Renal and Hepatic Disease and Electrolyte Disturbances
Since atenolol is excreted via the kidneys, atenolol and chlorthalidone should be used with caution in patients with impaired renal function.
In patients with renal disease, thiazides may precipitate azotemia. Since cumulative effects may develop in the presence of impaired renal function, if progressive renal impairment becomes evident, atenolol and chlorthalidone should be discontinued.
In patients with impaired hepatic function or progressive liver disease, minor alterations in fluid and electrolyte balance may precipitate hepatic coma. Atenolol and chlorthalidone should be used with caution in these patients.
Ischemic Heart Disease
Following abrupt cessation of therapy with certain beta-blocking agents in patients with coronary artery disease, exacerbations of angina pectoris and, in some cases, myocardial infarction have been reported. Therefore, such patients should be cautioned against interruption of therapy without the physician’s advice. Even in the absence of overt angina pectoris, when discontinuation of atenolol and chlorthalidone is planned, the patient should be carefully observed and should be advised to limit physical activity to a minimum. Atenolol and chlorthalidone should be reinstated if withdrawal symptoms occur. Because coronary artery disease is common and may be unrecognized, it may be prudent not to discontinue atenolol and chlorthalidone therapy abruptly even in patients treated only for hypertension.
Concomitant Use of Calcium Channel Blockers
Bradycardia and heart block can occur and the left ventricular end diastolic pressure can rise when beta-blockers are administered with verapamil or diltiazem. Patients with pre-existing conduction abnormalities or left ventricular dysfunction are particularly susceptible. (SeePRECAUTIONS.)
Bronchospastic Diseases
PATIENTS WITH BRONCHOSPASTIC DISEASE SHOULD, IN GENERAL, NOT RECEIVE BETA BLOCKERS. Because of its relative beta1-selectivity, however, atenolol and chlorthalidone may be used with caution in patients with bronchospastic disease who do not respond to or cannot tolerate, other antihypertensive treatment. Since beta1-selectivity is not absolute, the lowest possible dose of atenolol and chlorthalidone should be used and a beta2-stimulating agent (bronchodilator) should be made available. If dosage must be increased, dividing the dose should be considered in order to achieve lower peak blood levels.
Anesthesia and Major Surgery
It is not advisable to withdraw beta-adrenoreceptor blocking drugs prior to surgery in the majority of patients. However, care should be taken when using anesthetic agents such as those which may depress the myocardium. Vagal dominance, if it occurs, may be corrected with atropine (1-2 mg IV).
Beta blockers are competitive inhibitors of beta-receptor agonists and their effects on the heart can be reversed by administration of such agents; e.g., dobutamine or isoproterenol with caution (see section onOVERDOSAGE).

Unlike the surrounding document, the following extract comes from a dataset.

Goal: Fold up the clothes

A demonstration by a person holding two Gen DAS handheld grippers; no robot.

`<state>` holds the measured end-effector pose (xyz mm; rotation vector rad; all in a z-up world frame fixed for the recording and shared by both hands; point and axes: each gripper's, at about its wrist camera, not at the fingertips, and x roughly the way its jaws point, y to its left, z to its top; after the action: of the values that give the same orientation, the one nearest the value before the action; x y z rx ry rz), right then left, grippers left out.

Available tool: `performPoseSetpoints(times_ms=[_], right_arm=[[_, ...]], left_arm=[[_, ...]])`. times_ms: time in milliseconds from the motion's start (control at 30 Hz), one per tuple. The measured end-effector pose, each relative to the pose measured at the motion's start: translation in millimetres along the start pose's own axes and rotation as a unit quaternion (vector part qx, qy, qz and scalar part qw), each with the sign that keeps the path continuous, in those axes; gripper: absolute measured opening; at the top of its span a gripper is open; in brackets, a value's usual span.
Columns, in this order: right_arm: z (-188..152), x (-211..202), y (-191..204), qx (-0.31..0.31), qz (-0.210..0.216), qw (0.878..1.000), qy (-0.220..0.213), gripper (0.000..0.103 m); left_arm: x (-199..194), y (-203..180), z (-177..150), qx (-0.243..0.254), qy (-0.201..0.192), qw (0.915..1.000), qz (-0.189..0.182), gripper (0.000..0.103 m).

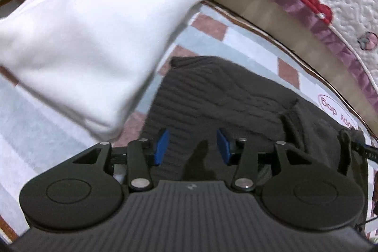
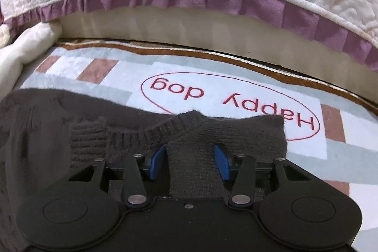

Metabolic and Endocrine Effects
Atenolol and chlorthalidone may be used with caution in diabetic patients. Beta blockers may mask tachycardia occurring with hypoglycemia, but other manifestations such as dizziness and sweating may not be significantly affected. At recommended doses atenolol does not potentiate insulin-induced hypoglycemia and, unlike nonselective beta blockers, does not delay recovery of blood glucose to normal levels.
Insulin requirements in diabetic patients may be increased, decreased or unchanged; latent diabetes mellitus may become manifest during chlorthalidone administration.
Beta-adrenergic blockade may mask certain clinical signs (e.g., tachycardia) of hyperthyroidism. Abrupt withdrawal of beta blockade might precipitate a thyroid storm; therefore, patients suspected of developing thyrotoxicosis from whom atenolol and chlorthalidone therapy is to be withdrawn should be monitored closely.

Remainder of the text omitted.